Extracted data entries:
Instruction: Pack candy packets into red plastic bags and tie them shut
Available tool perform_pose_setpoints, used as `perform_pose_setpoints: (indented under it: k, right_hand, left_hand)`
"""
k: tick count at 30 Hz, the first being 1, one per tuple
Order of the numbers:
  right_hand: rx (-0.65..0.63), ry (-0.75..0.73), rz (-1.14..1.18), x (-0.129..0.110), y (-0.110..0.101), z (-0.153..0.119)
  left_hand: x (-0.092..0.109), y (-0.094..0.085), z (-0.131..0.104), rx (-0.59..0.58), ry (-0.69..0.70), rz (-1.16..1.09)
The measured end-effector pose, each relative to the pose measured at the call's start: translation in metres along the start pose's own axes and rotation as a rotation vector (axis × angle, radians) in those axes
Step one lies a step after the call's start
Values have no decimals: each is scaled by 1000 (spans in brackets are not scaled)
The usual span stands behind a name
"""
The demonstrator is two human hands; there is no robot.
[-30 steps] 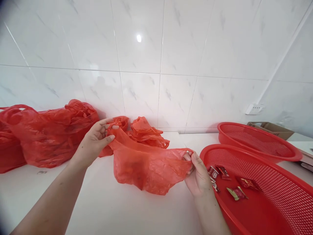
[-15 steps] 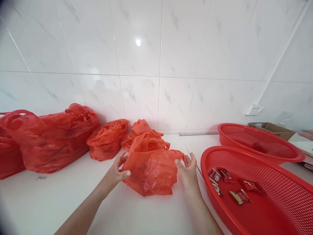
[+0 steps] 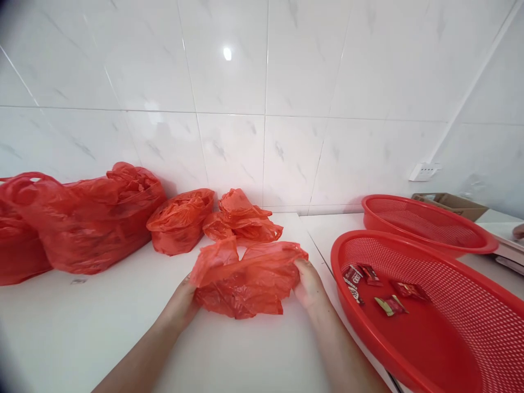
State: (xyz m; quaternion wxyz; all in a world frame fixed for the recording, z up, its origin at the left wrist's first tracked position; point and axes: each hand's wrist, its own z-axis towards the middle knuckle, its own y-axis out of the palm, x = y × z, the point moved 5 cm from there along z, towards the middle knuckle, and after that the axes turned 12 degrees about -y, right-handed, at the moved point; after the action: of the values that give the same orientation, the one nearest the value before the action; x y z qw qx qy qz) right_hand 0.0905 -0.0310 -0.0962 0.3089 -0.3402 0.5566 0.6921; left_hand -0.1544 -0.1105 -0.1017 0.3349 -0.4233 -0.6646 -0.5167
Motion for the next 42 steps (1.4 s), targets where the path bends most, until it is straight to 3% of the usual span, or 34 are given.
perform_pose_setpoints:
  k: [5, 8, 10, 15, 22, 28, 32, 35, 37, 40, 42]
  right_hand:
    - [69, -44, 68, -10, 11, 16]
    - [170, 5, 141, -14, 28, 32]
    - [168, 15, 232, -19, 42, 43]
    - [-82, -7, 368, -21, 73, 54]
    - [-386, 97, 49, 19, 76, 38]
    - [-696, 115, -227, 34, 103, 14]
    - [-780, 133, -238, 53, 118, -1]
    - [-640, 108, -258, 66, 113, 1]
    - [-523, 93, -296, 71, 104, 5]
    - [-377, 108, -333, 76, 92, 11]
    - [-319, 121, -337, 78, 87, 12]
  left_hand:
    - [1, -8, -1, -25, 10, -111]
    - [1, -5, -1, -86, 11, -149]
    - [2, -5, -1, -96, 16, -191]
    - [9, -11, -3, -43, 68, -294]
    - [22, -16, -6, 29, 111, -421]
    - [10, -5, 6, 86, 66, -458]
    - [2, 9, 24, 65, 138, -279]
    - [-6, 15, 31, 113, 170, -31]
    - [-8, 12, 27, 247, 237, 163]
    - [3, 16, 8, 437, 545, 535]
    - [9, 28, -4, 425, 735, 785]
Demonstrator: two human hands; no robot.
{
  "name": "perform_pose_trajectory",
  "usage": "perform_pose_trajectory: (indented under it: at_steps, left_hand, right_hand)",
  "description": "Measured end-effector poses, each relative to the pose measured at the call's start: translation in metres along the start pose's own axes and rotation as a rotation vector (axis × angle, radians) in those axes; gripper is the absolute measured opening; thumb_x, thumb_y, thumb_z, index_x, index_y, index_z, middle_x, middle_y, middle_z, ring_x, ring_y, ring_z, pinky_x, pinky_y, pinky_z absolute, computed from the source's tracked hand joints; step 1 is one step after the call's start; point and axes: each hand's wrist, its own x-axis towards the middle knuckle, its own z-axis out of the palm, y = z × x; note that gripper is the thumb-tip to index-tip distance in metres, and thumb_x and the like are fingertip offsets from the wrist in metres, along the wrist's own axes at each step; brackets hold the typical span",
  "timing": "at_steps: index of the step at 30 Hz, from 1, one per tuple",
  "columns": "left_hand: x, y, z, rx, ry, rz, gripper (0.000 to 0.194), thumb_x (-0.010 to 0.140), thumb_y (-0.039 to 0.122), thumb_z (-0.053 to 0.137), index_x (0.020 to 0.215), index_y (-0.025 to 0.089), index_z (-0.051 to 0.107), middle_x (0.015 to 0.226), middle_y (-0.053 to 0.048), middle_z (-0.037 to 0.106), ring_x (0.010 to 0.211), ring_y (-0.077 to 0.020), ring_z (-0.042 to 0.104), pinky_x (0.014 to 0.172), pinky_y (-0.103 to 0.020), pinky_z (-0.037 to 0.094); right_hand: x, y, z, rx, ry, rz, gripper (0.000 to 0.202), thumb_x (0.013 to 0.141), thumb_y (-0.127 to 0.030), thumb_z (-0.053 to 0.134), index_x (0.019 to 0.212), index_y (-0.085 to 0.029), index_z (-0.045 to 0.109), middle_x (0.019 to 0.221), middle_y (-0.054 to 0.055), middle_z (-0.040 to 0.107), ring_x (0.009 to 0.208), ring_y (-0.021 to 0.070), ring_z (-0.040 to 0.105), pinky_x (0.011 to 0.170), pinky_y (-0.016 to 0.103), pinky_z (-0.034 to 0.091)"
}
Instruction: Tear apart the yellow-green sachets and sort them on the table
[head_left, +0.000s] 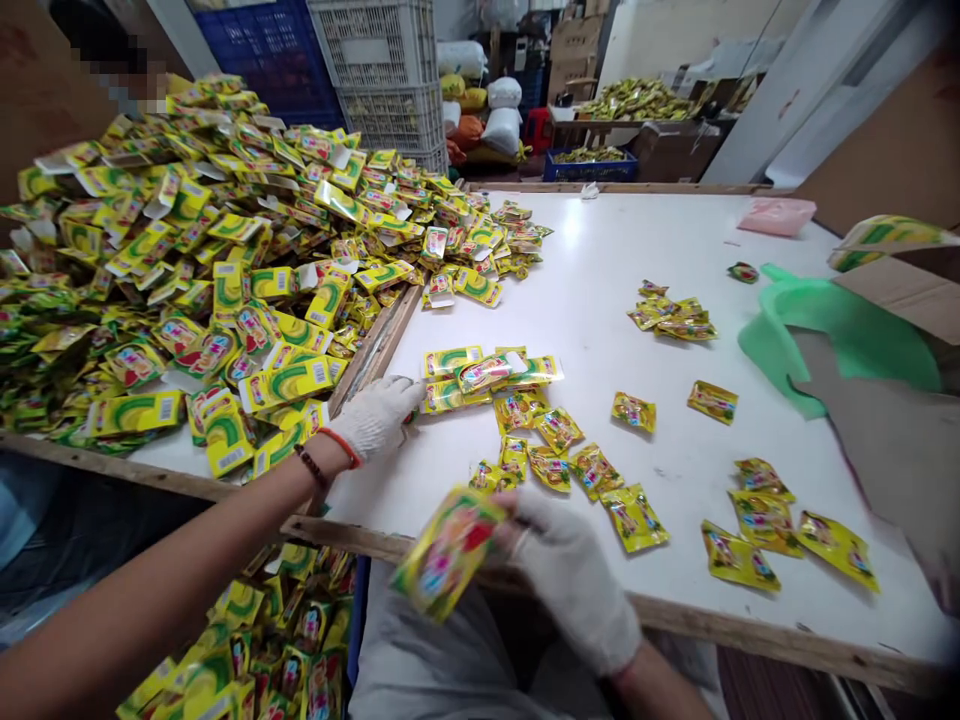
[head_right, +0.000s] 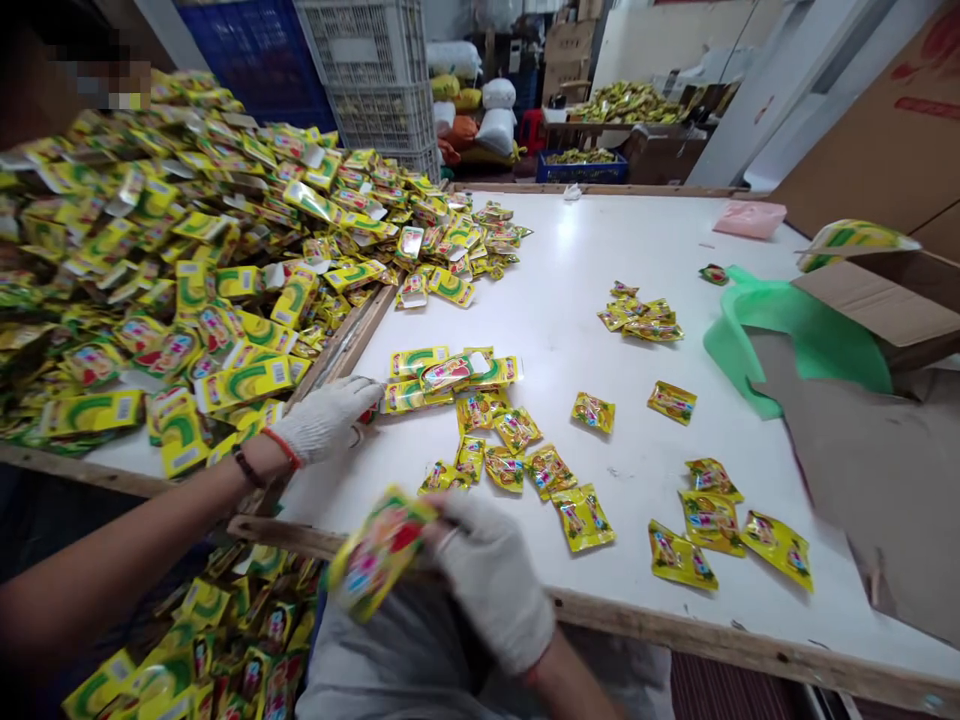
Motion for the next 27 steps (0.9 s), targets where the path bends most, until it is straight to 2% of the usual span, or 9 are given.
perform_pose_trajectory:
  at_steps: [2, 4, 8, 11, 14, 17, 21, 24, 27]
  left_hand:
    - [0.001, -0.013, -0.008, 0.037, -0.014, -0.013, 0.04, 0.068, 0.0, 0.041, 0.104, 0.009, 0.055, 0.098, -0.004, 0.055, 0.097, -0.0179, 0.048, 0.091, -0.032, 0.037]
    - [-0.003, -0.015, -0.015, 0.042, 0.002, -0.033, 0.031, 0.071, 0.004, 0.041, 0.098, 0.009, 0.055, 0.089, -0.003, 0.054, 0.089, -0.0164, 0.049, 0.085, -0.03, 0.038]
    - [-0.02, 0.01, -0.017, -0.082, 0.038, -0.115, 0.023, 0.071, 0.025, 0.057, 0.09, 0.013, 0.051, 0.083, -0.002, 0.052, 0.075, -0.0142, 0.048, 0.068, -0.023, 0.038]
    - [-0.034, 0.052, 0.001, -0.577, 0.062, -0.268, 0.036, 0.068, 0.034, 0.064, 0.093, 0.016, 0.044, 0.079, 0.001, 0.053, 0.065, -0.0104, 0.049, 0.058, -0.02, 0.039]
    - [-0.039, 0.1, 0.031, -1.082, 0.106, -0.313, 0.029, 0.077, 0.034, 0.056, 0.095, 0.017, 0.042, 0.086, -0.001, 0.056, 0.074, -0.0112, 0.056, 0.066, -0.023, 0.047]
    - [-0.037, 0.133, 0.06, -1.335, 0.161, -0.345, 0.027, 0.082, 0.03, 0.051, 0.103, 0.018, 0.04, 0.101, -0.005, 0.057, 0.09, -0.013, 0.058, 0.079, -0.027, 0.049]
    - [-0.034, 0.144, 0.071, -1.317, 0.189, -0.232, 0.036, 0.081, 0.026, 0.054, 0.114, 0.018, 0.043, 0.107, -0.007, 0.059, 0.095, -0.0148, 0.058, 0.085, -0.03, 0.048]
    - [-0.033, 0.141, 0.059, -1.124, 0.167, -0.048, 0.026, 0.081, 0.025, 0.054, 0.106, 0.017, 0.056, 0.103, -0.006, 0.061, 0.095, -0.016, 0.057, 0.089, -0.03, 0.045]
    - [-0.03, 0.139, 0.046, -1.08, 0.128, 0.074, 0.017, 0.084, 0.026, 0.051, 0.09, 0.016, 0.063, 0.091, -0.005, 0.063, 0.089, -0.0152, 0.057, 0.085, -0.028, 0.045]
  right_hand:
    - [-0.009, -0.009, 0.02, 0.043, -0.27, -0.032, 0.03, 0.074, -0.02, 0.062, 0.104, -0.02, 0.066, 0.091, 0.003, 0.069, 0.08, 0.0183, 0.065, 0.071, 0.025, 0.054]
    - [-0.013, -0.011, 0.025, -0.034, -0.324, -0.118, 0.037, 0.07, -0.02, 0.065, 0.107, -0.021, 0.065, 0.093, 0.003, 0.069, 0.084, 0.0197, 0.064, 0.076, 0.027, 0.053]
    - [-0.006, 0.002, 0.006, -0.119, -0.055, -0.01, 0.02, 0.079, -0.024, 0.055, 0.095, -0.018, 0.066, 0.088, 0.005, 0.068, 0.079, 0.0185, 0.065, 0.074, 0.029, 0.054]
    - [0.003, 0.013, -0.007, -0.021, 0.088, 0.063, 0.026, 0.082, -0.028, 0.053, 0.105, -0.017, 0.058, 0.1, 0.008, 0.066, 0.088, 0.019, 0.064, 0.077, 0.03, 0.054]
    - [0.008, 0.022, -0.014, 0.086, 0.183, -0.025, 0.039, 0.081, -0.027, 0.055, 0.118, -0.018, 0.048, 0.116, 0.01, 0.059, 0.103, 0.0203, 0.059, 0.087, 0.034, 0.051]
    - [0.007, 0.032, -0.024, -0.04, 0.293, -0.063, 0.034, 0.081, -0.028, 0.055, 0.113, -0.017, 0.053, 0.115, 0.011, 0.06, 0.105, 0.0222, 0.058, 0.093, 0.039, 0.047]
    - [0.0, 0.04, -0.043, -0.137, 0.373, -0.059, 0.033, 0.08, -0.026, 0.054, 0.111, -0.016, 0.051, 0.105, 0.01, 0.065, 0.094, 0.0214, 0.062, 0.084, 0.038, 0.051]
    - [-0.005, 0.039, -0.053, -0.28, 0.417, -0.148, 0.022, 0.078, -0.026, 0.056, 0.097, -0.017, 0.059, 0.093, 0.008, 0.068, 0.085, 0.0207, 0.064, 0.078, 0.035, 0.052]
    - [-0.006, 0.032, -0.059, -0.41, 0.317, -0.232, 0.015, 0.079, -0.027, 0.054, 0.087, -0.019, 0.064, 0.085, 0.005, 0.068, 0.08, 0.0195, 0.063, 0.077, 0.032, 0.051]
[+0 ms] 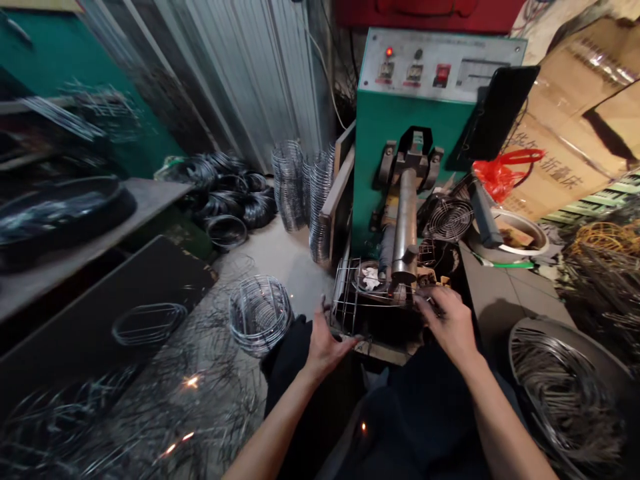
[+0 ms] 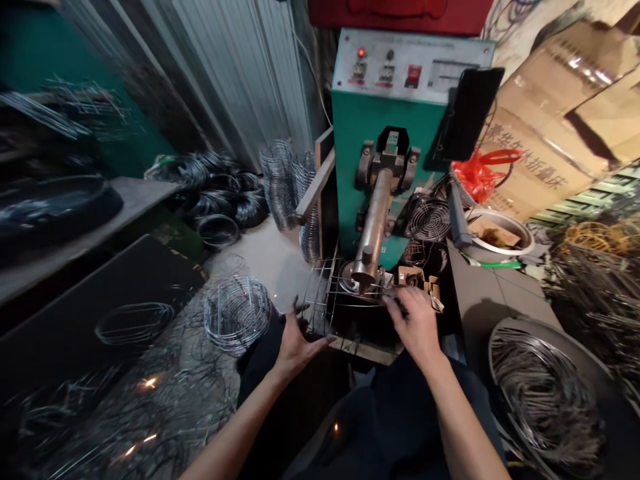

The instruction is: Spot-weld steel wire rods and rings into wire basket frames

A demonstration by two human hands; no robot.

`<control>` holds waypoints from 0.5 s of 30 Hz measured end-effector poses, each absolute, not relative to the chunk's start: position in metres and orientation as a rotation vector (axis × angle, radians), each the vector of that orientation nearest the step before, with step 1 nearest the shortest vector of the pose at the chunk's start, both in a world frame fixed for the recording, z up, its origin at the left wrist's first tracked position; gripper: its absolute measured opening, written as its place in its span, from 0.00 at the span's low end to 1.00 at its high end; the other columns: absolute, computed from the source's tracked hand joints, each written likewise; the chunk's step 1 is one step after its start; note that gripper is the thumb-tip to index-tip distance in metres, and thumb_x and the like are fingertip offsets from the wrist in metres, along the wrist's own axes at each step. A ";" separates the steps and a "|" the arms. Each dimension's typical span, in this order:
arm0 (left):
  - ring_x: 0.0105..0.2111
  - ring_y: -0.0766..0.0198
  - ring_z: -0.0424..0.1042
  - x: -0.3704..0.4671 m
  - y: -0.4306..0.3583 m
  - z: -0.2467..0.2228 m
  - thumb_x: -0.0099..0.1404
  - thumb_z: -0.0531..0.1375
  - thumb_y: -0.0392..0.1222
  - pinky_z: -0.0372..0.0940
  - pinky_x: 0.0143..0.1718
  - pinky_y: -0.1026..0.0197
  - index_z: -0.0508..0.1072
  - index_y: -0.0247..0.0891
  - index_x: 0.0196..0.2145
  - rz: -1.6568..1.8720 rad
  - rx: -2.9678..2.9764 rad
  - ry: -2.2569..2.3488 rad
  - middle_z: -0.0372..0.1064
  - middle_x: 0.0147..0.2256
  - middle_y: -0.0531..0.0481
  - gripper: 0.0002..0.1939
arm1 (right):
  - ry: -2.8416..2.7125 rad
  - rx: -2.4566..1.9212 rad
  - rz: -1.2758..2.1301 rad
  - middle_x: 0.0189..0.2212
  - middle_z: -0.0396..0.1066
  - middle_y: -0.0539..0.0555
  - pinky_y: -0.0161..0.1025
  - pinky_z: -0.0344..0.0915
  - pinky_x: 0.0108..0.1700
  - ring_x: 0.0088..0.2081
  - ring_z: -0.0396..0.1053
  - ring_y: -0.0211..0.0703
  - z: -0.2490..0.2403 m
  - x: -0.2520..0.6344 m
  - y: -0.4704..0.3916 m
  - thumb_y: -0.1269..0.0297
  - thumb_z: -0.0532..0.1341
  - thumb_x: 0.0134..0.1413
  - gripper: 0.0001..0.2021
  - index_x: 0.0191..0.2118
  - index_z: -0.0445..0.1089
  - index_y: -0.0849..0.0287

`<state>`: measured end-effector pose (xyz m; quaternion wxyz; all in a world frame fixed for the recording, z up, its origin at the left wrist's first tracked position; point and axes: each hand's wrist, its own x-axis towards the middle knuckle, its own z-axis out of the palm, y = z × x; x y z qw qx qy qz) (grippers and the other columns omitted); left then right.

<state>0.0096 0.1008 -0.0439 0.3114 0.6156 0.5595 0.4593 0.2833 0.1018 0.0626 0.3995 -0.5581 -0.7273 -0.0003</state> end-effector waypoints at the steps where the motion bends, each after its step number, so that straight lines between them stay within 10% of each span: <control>1: 0.54 0.47 0.69 0.010 0.098 -0.051 0.49 0.73 0.49 0.65 0.56 0.46 0.54 0.37 0.63 1.237 1.665 1.521 0.65 0.54 0.36 0.50 | -1.800 -1.445 0.013 0.37 0.76 0.54 0.43 0.66 0.46 0.40 0.73 0.48 0.061 0.290 0.096 0.59 0.59 0.67 0.09 0.39 0.73 0.56; 6: 0.46 0.48 0.71 0.013 0.089 -0.069 0.57 0.65 0.43 0.68 0.51 0.44 0.65 0.35 0.48 1.283 1.823 1.619 0.67 0.42 0.40 0.23 | -1.591 -1.702 0.140 0.36 0.78 0.54 0.40 0.67 0.40 0.35 0.74 0.47 0.041 0.329 0.062 0.50 0.58 0.65 0.15 0.39 0.75 0.56; 15: 0.49 0.52 0.73 -0.027 0.016 -0.018 0.54 0.64 0.36 0.69 0.54 0.49 0.64 0.38 0.51 0.947 1.459 1.189 0.70 0.47 0.42 0.25 | -1.377 -1.834 0.644 0.42 0.78 0.59 0.44 0.71 0.45 0.42 0.75 0.55 -0.003 0.367 0.018 0.41 0.63 0.54 0.24 0.43 0.76 0.57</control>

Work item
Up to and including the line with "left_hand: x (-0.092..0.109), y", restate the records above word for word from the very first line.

Task response
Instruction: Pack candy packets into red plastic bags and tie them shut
Available tool perform_pose_setpoints, used as `perform_pose_setpoints: (indented under it: k, right_hand, left_hand)`
"""
k: tick count at 30 Hz, the first being 1, one per tuple
Order of the numbers:
  right_hand: rx (-0.65..0.63), ry (-0.75..0.73), rz (-1.14..1.18), x (-0.129..0.110), y (-0.110..0.101), z (-0.153..0.119)
  left_hand: x (-0.092..0.109), y (-0.094..0.085), z (-0.131..0.104), rx (-0.59..0.58), ry (-0.69..0.70), rz (-1.16..1.09)

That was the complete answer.